Dois temas chamaram a minha atenção na semana passada: uma ministra e um cozinheiro.
Todos vimos, de novo, mais de 100 mil professores na rua. Não é preciso dizer nada, bastaria ver a manifestação para se concluir que é urgente tomar medidas. Não é possível continuar na mesma: mesmo que os professores não tenham razão, algo necessita ser feito. Nenhum comentário crítico aos docentes resiste à demonstração de que o descontentamento atingiu grandes proporções: o conjunto dos professores andará por 140 mil, nada se fará nas escolas com tão grande oposição às políticas do Ministério da Educação (ME).

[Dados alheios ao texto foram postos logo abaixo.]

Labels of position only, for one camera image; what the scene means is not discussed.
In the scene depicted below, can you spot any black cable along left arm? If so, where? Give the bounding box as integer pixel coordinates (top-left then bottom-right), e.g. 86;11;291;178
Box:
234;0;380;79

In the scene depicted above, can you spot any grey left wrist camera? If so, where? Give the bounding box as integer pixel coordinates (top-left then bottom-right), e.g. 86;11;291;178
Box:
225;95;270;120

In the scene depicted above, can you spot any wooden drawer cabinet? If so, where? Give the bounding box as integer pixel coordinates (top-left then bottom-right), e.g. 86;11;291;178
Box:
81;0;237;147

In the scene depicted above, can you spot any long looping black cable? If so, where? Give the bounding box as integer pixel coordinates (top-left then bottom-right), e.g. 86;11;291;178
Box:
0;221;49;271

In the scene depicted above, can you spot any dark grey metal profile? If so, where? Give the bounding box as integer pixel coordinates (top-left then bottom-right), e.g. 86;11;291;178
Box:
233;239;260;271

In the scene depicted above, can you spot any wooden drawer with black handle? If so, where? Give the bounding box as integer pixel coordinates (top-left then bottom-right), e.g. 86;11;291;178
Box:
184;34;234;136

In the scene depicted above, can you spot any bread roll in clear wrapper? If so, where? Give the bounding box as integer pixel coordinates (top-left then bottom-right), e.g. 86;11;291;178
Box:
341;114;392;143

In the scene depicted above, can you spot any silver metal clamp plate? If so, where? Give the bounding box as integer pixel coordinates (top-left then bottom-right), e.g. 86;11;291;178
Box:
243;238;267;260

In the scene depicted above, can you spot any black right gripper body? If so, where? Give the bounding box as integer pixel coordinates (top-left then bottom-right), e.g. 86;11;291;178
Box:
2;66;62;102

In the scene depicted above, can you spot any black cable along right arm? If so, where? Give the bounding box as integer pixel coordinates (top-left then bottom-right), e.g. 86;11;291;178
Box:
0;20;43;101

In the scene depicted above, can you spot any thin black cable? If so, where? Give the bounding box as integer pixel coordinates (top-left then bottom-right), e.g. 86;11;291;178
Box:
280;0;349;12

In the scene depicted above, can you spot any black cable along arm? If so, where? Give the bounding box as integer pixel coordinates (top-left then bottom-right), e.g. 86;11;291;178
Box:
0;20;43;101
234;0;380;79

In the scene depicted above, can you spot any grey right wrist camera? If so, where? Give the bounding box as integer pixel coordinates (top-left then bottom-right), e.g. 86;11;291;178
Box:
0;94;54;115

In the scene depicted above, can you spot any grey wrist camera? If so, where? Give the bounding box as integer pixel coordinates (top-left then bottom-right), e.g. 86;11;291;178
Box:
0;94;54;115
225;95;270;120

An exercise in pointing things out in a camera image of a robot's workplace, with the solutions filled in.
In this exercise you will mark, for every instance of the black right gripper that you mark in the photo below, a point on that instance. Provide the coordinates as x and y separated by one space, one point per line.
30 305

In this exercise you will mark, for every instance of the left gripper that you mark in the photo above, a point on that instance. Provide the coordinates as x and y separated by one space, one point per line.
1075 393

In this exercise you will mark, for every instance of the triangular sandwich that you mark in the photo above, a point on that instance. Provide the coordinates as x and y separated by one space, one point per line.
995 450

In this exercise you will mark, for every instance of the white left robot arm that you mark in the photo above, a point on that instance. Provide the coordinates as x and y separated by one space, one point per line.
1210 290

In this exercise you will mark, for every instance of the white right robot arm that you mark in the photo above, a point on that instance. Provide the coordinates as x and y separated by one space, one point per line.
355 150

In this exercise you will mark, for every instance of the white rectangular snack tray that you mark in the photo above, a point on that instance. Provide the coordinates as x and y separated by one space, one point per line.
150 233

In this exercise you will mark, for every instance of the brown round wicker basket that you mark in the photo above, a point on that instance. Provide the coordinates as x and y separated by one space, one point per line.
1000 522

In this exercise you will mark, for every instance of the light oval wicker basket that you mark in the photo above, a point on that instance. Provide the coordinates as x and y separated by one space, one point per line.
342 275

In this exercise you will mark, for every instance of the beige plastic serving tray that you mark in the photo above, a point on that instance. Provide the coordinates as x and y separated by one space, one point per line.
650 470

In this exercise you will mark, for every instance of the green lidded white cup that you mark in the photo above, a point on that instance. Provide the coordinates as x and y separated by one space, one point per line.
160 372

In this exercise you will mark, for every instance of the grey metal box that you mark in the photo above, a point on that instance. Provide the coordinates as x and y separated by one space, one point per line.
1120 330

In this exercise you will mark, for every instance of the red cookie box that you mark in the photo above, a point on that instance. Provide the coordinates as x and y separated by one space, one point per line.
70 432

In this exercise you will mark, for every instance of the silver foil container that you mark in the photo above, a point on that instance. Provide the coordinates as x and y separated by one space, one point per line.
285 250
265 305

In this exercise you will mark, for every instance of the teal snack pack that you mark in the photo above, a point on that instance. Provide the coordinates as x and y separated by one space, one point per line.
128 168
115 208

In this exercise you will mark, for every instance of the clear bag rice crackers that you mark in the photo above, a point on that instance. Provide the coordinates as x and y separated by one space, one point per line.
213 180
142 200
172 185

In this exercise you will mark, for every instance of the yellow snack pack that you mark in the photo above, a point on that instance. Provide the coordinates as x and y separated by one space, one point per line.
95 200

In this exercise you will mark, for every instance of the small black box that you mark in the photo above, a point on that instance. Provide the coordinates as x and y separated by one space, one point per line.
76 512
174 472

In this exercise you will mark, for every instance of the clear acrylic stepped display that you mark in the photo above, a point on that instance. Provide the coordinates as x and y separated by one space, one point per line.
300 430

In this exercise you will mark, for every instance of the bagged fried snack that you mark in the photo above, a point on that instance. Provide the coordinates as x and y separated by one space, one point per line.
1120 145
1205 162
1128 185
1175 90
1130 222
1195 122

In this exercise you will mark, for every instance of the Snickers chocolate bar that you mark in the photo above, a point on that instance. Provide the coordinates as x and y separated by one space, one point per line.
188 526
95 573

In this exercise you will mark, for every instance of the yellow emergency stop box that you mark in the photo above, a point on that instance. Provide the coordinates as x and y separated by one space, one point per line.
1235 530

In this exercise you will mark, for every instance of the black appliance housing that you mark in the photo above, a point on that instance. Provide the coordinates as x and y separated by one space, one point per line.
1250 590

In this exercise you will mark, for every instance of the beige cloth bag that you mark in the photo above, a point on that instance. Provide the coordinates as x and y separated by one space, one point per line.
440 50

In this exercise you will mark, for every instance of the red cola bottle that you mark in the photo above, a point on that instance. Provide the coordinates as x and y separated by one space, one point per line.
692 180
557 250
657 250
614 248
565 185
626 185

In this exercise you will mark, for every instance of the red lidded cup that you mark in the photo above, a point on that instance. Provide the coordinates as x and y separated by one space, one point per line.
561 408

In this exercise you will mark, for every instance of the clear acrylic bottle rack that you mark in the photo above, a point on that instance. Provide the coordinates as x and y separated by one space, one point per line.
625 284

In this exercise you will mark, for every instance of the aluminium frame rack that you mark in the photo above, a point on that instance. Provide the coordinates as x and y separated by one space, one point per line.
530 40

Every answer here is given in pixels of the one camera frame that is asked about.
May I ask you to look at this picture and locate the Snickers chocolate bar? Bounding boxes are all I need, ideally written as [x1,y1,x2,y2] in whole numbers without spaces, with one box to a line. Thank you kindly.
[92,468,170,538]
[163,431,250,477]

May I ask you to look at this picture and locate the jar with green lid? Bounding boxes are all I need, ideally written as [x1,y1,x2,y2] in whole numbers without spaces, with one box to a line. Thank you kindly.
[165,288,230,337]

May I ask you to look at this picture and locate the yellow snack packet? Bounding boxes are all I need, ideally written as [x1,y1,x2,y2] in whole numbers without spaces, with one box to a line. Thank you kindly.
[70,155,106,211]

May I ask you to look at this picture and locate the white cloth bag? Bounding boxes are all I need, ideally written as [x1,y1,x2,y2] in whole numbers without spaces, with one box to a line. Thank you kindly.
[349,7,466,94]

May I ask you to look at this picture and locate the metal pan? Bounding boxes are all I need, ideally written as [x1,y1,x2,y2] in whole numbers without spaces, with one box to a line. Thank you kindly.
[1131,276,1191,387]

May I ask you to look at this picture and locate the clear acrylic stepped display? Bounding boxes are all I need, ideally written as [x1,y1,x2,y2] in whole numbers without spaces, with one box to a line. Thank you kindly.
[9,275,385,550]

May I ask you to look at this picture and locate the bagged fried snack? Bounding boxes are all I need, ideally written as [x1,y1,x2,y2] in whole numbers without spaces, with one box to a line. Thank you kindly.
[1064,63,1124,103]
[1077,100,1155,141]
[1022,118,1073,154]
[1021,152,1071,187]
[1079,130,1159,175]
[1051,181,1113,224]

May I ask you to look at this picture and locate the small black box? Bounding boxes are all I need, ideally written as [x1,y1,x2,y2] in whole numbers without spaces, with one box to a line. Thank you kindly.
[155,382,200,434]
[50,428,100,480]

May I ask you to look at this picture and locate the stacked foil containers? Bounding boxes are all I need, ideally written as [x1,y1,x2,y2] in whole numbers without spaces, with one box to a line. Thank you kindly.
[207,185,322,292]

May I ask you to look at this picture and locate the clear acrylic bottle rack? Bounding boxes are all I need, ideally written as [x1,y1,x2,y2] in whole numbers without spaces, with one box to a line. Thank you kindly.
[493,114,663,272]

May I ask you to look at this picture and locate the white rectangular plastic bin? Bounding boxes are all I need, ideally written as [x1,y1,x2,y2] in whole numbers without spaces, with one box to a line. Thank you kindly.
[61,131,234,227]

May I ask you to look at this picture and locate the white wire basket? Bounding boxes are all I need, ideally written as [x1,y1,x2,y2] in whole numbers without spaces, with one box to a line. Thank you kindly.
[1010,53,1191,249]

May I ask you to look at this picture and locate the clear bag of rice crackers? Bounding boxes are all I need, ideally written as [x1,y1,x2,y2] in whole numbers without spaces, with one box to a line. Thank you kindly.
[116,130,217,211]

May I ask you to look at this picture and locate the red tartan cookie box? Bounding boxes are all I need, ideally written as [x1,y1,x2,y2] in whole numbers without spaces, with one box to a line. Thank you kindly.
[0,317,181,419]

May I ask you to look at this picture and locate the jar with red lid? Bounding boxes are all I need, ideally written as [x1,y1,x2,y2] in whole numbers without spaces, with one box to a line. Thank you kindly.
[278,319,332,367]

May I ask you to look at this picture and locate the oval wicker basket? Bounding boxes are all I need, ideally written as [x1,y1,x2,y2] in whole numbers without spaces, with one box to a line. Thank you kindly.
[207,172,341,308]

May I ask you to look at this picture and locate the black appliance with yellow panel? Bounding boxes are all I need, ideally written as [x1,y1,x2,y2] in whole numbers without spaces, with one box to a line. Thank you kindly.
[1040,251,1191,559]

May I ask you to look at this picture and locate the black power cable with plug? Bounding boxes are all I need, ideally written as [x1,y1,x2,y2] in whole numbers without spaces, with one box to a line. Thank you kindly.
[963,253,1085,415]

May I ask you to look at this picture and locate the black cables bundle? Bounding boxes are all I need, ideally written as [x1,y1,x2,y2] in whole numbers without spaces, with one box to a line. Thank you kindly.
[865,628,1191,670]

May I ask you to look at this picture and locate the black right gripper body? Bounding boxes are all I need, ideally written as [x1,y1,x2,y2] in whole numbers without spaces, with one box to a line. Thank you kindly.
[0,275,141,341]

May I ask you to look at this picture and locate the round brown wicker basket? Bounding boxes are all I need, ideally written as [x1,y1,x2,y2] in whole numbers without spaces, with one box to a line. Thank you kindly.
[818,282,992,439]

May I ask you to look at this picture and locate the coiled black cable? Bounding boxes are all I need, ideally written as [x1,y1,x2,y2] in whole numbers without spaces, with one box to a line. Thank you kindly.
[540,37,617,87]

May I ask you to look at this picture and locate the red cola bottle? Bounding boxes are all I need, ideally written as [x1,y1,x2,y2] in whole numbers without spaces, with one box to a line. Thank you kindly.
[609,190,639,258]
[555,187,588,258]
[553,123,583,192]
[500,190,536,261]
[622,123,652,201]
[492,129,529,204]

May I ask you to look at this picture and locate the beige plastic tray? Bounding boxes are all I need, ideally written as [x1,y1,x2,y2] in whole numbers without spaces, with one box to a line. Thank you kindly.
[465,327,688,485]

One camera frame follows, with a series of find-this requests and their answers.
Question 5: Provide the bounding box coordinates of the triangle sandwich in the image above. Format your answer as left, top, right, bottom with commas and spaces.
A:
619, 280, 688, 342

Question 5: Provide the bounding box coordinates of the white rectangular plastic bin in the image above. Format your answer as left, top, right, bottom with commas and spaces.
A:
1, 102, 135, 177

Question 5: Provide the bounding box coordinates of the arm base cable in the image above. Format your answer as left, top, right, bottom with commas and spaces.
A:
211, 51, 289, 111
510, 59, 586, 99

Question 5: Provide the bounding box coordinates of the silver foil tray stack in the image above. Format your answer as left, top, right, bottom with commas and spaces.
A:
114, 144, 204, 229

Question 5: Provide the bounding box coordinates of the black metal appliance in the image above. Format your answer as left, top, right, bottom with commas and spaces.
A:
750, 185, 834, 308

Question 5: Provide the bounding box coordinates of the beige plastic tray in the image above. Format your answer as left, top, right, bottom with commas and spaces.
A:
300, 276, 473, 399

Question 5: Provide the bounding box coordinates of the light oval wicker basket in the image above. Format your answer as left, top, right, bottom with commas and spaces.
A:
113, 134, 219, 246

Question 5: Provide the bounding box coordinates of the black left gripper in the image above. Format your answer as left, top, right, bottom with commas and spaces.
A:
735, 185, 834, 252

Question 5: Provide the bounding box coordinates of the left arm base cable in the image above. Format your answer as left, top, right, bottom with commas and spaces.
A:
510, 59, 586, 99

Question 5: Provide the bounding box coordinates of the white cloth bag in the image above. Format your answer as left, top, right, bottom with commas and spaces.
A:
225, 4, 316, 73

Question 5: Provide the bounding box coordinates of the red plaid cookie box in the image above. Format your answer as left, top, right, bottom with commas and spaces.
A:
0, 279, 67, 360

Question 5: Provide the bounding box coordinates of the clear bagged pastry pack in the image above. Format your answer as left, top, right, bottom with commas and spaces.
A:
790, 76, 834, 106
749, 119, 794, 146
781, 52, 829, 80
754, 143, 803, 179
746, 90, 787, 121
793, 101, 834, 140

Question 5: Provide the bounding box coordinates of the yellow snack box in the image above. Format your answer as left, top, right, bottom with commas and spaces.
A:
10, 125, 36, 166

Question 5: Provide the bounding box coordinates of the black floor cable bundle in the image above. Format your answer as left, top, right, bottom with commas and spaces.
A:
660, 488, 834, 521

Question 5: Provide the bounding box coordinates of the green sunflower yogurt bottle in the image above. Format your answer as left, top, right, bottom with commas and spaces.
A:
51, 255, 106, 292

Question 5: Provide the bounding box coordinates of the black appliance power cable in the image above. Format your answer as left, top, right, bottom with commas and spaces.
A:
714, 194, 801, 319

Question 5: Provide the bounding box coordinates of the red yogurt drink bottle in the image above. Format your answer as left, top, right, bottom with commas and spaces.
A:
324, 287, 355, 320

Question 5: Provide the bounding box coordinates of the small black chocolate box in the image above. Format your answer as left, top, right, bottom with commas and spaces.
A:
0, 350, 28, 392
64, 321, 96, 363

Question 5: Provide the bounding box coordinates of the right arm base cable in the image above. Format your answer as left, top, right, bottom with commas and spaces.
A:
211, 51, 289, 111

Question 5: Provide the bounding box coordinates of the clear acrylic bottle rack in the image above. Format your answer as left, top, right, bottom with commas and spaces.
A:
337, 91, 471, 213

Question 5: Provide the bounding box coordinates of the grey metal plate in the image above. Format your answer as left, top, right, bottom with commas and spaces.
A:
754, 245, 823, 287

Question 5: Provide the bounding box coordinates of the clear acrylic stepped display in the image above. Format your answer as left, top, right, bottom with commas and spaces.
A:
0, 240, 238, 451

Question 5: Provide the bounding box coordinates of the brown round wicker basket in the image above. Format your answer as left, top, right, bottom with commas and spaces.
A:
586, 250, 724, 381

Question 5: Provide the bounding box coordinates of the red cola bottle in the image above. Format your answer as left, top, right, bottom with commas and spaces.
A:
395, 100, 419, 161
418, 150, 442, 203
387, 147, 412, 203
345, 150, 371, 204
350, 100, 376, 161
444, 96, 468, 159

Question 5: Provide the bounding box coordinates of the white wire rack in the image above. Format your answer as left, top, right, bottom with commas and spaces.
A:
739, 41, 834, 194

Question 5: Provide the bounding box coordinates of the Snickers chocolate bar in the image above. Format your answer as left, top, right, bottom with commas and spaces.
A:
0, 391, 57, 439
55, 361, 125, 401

Escrevo no domingo 9, logo a seguir à manifestação. Confesso-me perplexo perante os comentários da ministra. Só os entendo como revelação pública de que não sabe o que se passa nas escolas, algo muito grave para o cargo que ocupa. Basta falar com professores em qualquer estabelecimento de ensino para sentir de imediato o mal-estar docente: quem ignora esse facto distorce a realidade. A avaliação não só introduz burocracia (não é verdade que se limita só a um formulário, este é apenas a primeira fase do processo), como também fomenta problemas interpessoais entre professores. Bastaria a injustiça do concurso para titulares (organizado a partir de uma avaliação que não teve em conta toda a carreira) para a pôr em causa, mas há mais: como há departamentos que englobam várias disciplinas, temos professores de Educação Musical, por exemplo, a avaliar colegas de Educação Física! A questão é: quem avalia quem. E, acima de tudo, há que dizer bem alto que a avaliação, embora necessária, nunca deveria ter sido uma prioridade: foi um erro tê-la tornado urgente, em vez de conquistar os professores para a mudança, dando-lhes melhores condições de trabalho para todas as dificuldades que enfrentam na sala de aula.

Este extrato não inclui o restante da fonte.